To do :: From top to bottom, retype the data exactly, passing over any picture.

Given data ::

▬▬▬

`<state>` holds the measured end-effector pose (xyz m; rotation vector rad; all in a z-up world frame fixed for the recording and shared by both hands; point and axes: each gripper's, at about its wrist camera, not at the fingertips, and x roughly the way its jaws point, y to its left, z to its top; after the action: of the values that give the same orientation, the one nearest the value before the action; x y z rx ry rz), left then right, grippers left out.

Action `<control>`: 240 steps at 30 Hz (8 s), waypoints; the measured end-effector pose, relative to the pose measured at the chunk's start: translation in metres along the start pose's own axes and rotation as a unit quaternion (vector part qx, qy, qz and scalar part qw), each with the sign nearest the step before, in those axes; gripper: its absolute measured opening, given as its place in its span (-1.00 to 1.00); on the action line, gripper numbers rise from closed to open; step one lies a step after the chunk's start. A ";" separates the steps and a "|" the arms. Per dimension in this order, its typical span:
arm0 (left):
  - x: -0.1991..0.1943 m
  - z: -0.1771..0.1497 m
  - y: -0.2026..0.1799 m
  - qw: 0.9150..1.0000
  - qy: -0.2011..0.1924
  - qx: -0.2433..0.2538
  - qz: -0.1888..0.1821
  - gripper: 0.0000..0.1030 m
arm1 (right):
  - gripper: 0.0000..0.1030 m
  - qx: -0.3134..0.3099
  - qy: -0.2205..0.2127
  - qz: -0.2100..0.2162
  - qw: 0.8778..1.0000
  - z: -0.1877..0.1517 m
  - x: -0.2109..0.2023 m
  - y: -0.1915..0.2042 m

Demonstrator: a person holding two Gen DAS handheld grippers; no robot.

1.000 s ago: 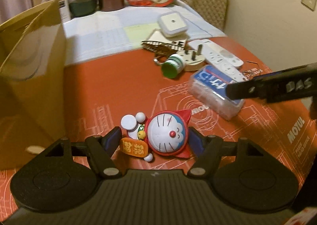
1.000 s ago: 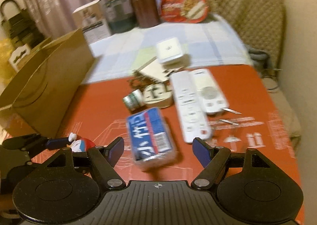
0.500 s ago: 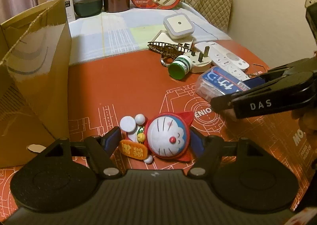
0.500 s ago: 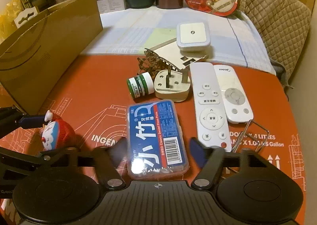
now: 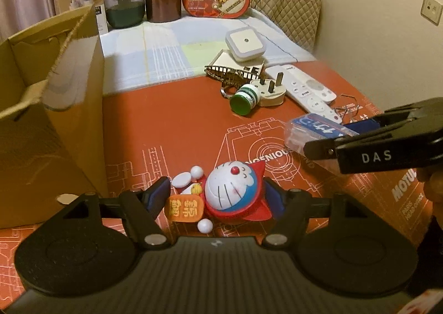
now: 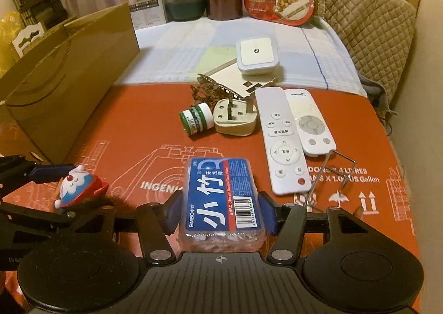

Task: Organize rigid objects
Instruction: 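Carry the figure and blue box into the cardboard box and open both tools, then move both open tools back from the cardboard box toward the pile, then grasp the green-capped bottle with the left tool while the right tool grasps the wire rack, then carry both items over the cardboard box and open the left tool to drop the bottle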

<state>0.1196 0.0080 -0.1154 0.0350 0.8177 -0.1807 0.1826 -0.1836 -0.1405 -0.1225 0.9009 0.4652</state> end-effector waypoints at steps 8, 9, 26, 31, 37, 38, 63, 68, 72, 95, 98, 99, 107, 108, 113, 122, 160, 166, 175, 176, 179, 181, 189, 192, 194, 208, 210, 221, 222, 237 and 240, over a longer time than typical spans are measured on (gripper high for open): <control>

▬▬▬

Answer for the task ::
`<state>` holds the measured end-effector pose (xyz m; rotation vector rad; all in a z-up world frame fixed for the recording and shared by both hands; point and axes: each gripper's, at about its wrist camera, not at the fingertips, and x roughly the way its jaws point, y to its left, z to its top; after the action: of the values that give the same orientation, the one nearest the value before the action; x y z rx ry rz), left then right, grippers left out.

Action `<control>`: 240 steps at 30 Hz (8 s), waypoints; the measured end-effector pose, relative to the pose measured at the chunk's start: translation in metres along the start pose's own axes and rotation as a unit quaternion (vector part qx, qy, qz and scalar part qw), each with the sign nearest the step before, in those axes; gripper: its absolute measured opening, given as its place in its span (-1.00 to 1.00); on the action line, gripper numbers rise from closed to open; step one lies a step after the chunk's start. A ";" separates the steps and a "|" the arms. Per dimension in this order, its typical span:
arm0 (left):
  - x: -0.1991..0.1943 m
  - z: -0.1771..0.1497 m
  - y: -0.2026..0.1799 m
  - qw: 0.9150..1.0000
  - qy: -0.2011..0.1924
  - qx: -0.2433..0.2538
  - qz: -0.1888..0.1821
  - gripper: 0.0000..0.1030 m
arm1 (right):
  - gripper: 0.0000..0.1030 m
  - qx: -0.3134..0.3099
  - qy: -0.2205..0.2127
  - qz: -0.2100..0.2162
  - qw: 0.8778..1.0000
  - z: -0.1877..0.1517 m
  - x: -0.2109..0.2023 m
  - y: -0.1915..0.2042 m

Demonstrator: a person holding two Gen DAS handheld grippers; no robot.

1.000 s ago: 
1.000 s ago: 
0.500 s ago: 
0.500 s ago: 
now: 
now: 

Task: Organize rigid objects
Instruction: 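Carry the figure and blue box into the cardboard box and open both tools, then move both open tools back from the cardboard box toward the pile, then grasp the green-capped bottle with the left tool while the right tool grasps the wire rack, then carry both items over the cardboard box and open the left tool to drop the bottle
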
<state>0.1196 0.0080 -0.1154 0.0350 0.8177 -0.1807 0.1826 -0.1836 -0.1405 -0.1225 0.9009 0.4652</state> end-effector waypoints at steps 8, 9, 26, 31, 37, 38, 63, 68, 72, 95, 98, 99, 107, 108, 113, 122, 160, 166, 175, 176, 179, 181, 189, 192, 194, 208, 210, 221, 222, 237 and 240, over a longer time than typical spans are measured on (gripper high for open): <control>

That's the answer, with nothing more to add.